_DATASET EXTRACT_.
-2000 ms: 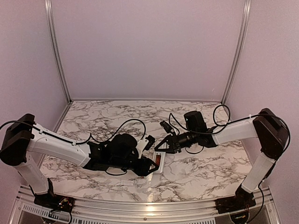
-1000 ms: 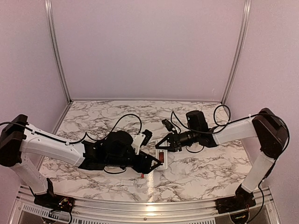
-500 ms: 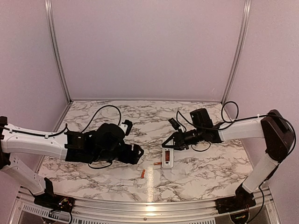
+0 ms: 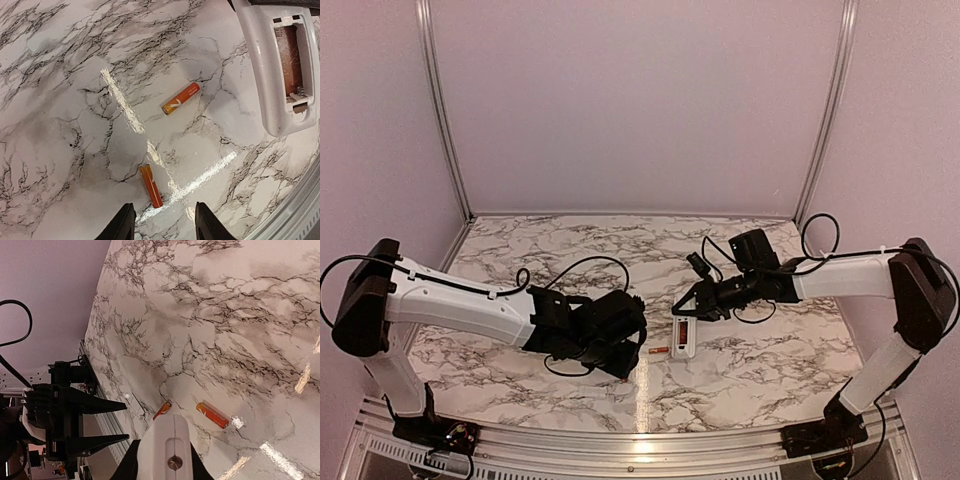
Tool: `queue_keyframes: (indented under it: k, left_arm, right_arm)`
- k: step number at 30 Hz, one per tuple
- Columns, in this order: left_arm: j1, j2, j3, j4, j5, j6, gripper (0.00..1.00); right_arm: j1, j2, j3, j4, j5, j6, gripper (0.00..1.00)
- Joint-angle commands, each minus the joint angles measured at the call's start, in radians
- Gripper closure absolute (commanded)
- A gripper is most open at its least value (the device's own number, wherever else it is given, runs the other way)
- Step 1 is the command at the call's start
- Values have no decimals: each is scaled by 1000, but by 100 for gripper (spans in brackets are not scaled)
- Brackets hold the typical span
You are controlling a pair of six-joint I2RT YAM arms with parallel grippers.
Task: Load the batteries into the remote control
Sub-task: Pick up the battery from the center of the board.
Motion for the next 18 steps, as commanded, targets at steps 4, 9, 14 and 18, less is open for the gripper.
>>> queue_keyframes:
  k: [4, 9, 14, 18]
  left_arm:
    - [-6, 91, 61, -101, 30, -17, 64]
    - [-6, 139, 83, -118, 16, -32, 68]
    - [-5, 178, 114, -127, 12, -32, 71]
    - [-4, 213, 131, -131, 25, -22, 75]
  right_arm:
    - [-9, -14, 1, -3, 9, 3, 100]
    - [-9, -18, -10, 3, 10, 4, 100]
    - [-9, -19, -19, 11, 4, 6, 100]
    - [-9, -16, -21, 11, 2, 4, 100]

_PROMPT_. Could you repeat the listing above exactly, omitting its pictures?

_RESPONSE AREA_.
-2000 ms: 
-1000 ms: 
-500 ms: 
+0 ms: 
Tool: `queue_keyframes: (indented under it: k, left_arm, right_arm)`
- k: step number at 30 Hz, one per tuple
- Columns, in this order: left_arm: j1, j2, j3, j4, j5, j6, gripper (0.00..1.00); right_arm: j1, j2, j3, j4, j5, j6, gripper (0.00..1.00)
- Joint-angle commands, each minus the joint angles measured at the call's start, in radians
- Gripper closure absolute (commanded)
- A gripper is most open at its least value (the device's own number, wherever else it is given, runs the other way)
- Step 1 is the command at the call's start
- Values have no decimals: each is scaled by 1000, but by 100 for gripper (spans in brackets are not scaled)
- Brackets hold the typical span
You are controlling a pair of six-joint I2RT YAM arms with parallel grippers.
Task: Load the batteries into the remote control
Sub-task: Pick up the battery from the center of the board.
Motion for the next 18 steps, as commanded, targets at steps 4, 9, 14 and 18, less is open for the gripper.
>>> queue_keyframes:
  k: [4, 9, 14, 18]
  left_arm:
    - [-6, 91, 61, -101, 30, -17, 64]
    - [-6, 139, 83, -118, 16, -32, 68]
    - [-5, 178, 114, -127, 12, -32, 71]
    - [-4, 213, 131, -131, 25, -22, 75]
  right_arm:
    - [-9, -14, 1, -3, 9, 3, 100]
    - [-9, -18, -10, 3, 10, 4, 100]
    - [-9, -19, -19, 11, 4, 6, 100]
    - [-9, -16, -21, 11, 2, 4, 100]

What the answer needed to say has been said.